> _DESCRIPTION OF THE TASK_: Return the complete listing exactly as it reads, with each picture removed.

> _DATA BELOW_:

━━━━━━━━━━━━━━━━

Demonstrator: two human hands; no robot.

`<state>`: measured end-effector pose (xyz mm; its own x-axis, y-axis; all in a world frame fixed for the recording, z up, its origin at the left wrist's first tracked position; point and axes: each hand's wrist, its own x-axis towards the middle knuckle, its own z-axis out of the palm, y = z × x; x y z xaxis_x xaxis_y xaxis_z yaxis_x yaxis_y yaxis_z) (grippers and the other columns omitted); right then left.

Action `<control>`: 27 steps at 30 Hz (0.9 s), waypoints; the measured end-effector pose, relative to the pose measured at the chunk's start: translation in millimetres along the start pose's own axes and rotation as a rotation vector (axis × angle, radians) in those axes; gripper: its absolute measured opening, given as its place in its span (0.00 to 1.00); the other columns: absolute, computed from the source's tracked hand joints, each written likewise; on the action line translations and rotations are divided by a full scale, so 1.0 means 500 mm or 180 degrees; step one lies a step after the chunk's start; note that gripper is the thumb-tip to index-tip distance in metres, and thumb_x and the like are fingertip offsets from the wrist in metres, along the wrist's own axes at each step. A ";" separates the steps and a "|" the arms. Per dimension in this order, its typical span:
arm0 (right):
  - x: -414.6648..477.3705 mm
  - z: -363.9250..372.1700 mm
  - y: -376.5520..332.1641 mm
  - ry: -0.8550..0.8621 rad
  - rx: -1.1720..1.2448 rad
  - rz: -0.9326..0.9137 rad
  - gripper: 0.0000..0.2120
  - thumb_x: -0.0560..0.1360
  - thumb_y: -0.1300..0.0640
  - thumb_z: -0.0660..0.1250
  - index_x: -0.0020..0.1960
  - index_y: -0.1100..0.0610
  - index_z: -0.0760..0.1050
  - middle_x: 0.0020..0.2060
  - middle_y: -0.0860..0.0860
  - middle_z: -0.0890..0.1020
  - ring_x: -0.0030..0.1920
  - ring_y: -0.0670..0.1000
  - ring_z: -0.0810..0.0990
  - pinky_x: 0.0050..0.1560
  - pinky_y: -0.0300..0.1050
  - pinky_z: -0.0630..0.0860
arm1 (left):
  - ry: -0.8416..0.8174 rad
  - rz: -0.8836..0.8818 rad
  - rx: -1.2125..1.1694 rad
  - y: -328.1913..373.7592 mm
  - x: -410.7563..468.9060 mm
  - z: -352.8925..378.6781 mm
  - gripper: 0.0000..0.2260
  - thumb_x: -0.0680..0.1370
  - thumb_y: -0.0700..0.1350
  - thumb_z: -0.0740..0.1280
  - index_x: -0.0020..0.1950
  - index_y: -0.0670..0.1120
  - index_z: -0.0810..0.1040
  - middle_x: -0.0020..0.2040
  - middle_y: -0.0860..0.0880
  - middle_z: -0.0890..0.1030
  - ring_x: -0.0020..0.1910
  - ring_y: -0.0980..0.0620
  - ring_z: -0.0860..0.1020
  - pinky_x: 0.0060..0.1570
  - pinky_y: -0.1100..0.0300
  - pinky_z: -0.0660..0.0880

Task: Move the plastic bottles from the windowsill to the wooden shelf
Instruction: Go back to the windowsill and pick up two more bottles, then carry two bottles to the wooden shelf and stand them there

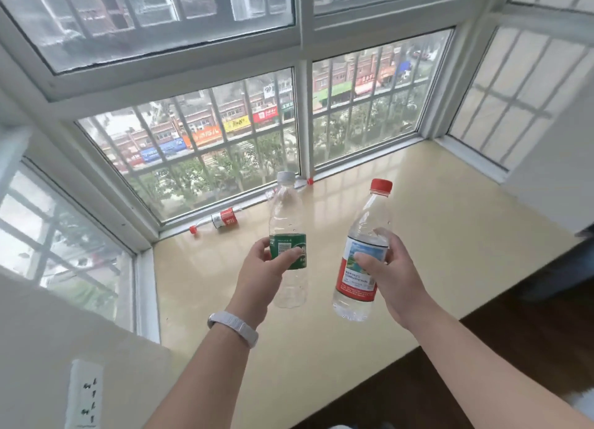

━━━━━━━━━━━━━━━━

> _ANSWER FOR THE TASK_:
Demonstrator: two human hands; no robot.

`<state>`: measured end-effector pose (xyz mm; its own x-axis, y-axis; all in a world frame fixed for the recording, z up, its origin at the left wrist's first tracked position; point and axes: each hand's wrist, its own x-axis towards the middle knuckle, its own z-axis out of the palm, y = z × x; x y z xaxis_x xaxis_y xaxis_z yaxis_x yaxis_y yaxis_z) (grippers and the other columns omitted); right then left.

Action `<control>`: 27 steps at 30 Hz (0.9 s), waypoints; the measured end-effector pose, relative to the pose measured at the chunk's start: translation in millimetres along the start pose's own axes and rotation as a rotation vector (axis × angle, radians) in those axes; gripper: its absolute measured opening, given as its place in its span (0.00 to 1.00); the other columns: absolute, computed from the source's tracked hand joints, each written likewise; on the action line translations and rotations are divided by a full scale, so 1.0 means 500 mm or 180 degrees; step one lies a step after the chunk's start; note that gripper is the thumb-tip to index-tip distance in metres, and thumb_x and the like are fingertip offsets from the wrist in metres, along the wrist's own axes at each step. A ";" separates the steps and a "|" the arms. Per dimension in this order, its typical span:
arm0 (right):
  - x: -414.6648..477.3705 mm
  - z: -363.9250..372.1700 mm
  - y: -376.5520..332.1641 mm
  - ry: -0.8550..0.8621 rad
  - rx: -1.1720..1.2448 rad
  - rz: -0.9326..0.9137 rad
  - gripper: 0.0000..0.2120
  - thumb_x: -0.0560..0.1360
  - thumb_y: -0.1300..0.0640
  - thumb_z: -0.0660..0.1250
  - index_x: -0.0020..0.1960
  - index_y: -0.1100..0.0610
  - index_z: -0.0760..0.1050
  - middle_x: 0.0020..0.2060
  - middle_y: -0.0860..0.0860
  - middle_z: -0.0890..0.1020
  - ring_x: -0.0030..0.1920
  - ring_y: -0.0670..0.1000
  - ring_z: -0.0810..0.0990
  - pinky_x: 0.0050..0.1560
  - pinky_y: -0.0300..0.1050
  - pinky_z: -0.0630..0.0860
arm1 (left):
  - ry: -0.8416..0.8174 rad
  - rz: -0.8836..0.8818 rad
  - rx: -1.2125..1.1694 rad
  - y: -328.1913..373.7592 mm
  - x: -410.7563..468.9060 mm
  - z: -352.8925..378.6781 mm
  - gripper: 0.0000..0.2260
  - thumb_x: -0.0680..0.1370
  - thumb_y: -0.0700..0.1350
  - thumb_z: -0.0740..0.1280
  - index_x: -0.0020..0.1950
  - index_y: -0.0670..0.1120
  - index_z: -0.0810..0.1040
  - middle_x: -0.0020..0.2040
  - middle_y: -0.0860..0.0880
  - middle_z: -0.0890..0.1030
  - ring_x: -0.0020..0.1910
  - ring_y: -0.0980..0.0620
  - ring_z: -0.0860..0.1020
  - pinky_x: 0.0060..0.1570
  - pinky_y: -0.1100..0.0300
  - pinky_z: -0.0660..0.0880

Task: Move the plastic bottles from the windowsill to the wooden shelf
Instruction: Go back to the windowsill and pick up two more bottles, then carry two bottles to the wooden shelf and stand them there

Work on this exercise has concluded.